Virtua Writer

If you’re a playwright or an independent directory, you might want to take a look at VirtualStage. If you’re an animator or a computer artist, you might want to skip this technology until it’s gone through a few generations.

VirtualStage is a software application that enables you to create your own virtual reality and, in particular, your own three dimensional (3D) animated plays, dramas, films and television productions. The drama is created in real-time, that is, as-it-happens and is recorded for subsequent playback.

The actions of the virtual actors are defined and directed by you, thus allowing an infinite range of possible gestures and movements. The actors’ dialogue, also entered by yourself, is spoken using computer synthesised speech. You position and then control any number of cameras so that the performance can be viewed from any angle. The drama itself takes place against a backdrop that you will have designed.

It’s a fascinating idea – one that will probably benefit a lot of younger writers looking for some indicator of what their work will look like once it’s been put on the stage or shot on film. It’s simple – cast your characters from a set of different body types paired with computer generated voices. Tell the characters when to sit, when to stand, when to walk, and what direction to face, and they’ll do it. Type a line of dialogue for them, and they’ll say it. Point a camera and you can switch to that angle at any time. Granted, your characters look blocky, your environments look flat, and your dialogue winds up being delivered with all of the passion of a Johnny Mnemonic-era Keanu Reeves on tranquilizers, but for many authors this will help them just by virtue of seeing and hearing their play before they actually get it produced.

Now, beyond playwrights and screenwriters, does this have any other application? Could it, for instance, be used to create the first virtual Seinfeld?

Are you kidding? Look at the sample video of this program in action. I have enough trouble watching ten seconds of the video without imagining watching anything close to thirty minutes of it.

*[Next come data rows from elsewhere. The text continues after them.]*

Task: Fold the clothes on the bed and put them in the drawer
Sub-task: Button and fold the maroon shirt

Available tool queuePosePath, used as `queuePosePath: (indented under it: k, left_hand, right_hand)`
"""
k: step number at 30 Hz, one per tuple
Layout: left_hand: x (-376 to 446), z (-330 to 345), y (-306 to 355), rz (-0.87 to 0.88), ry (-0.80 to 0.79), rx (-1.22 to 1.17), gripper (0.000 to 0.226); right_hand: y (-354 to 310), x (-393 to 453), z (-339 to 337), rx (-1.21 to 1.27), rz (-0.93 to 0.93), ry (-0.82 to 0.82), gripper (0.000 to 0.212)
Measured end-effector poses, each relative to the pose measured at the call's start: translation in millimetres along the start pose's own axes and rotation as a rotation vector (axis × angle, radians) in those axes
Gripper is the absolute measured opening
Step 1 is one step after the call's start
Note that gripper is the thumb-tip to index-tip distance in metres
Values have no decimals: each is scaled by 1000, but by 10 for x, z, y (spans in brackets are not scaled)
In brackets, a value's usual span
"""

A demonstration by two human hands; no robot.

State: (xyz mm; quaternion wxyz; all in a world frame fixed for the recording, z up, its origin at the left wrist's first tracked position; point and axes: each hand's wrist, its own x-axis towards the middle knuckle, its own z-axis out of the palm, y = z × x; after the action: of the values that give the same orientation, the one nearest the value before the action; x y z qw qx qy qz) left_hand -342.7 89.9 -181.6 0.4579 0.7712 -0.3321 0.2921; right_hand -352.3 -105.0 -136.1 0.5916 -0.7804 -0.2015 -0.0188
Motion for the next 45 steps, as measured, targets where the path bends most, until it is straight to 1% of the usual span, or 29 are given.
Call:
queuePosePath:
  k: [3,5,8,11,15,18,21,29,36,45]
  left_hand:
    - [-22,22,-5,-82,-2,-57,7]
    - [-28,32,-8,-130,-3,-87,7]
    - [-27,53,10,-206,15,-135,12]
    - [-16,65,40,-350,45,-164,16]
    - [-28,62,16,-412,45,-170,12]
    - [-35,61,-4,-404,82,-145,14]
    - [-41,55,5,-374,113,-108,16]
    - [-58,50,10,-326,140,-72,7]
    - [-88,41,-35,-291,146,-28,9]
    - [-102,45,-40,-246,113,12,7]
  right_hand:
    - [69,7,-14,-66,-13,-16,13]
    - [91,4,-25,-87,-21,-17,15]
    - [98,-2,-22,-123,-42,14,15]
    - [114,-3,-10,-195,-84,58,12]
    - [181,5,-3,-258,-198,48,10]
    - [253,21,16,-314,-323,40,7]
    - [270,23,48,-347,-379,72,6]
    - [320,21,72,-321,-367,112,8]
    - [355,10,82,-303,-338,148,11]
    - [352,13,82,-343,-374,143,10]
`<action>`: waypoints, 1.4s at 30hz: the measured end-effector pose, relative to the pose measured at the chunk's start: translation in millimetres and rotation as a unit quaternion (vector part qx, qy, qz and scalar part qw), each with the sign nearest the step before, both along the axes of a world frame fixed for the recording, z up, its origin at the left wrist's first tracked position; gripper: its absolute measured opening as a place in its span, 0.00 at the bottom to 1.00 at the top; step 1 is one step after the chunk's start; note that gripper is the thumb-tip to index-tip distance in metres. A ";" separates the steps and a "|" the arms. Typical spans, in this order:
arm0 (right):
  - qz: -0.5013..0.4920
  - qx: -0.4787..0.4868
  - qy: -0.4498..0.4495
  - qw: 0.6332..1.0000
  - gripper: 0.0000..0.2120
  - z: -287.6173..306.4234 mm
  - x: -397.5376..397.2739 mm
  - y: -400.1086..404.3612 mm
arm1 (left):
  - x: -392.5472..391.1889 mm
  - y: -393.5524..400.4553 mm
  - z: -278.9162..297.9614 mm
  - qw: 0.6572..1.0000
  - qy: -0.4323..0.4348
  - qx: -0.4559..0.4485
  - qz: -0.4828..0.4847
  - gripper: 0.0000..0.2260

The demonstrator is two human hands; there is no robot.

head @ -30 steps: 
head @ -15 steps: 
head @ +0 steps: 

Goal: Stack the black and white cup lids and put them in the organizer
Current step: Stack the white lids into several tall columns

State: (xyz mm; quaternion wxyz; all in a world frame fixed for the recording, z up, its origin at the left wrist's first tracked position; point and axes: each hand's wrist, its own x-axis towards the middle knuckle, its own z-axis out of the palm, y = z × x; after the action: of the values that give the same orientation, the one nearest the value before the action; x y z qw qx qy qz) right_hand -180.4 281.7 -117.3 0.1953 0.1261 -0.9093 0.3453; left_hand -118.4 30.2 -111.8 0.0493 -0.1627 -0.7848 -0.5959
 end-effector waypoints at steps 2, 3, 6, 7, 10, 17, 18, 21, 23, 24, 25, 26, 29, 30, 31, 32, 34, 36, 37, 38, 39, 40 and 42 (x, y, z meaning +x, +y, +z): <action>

But it makes for an interesting first step. Up until now, Maya has been one of the few computer animation programs aimed at making CG accesible to the general public – and, as somebody who tried and failed to learn Maya using their Personal Learning Edition, I can testify that even that program has a few stumbling blocks on the way to mastery.

Dakine Wave, however, has developed an interesting concept when it comes to accessible computer animation. Tell a character to walk across the floor and she walks. Tell a character to shrug and he shrugs. Put in a line of dialogue and the mouth “syncs” (somewhat) to the words. You don’t even have to have any friends to provide the voices – the computer will do it for you (albeit in a stilted and lifeless fashion).

You’re a long way from competing with Pixar, but this kind of thinking in the music industry has produced some truly amazing software – GrooveMaker, ACID, and Apple’s nothing-less-than-amazing GarageBand spring to mind. Even so, those programs are the current product of generations of software aimed at making music accessible to the people.

As it stands, VirtualStage is little more than a quick-and-easy visualization tool. But if it continues to develop and grow, this could get very interesting.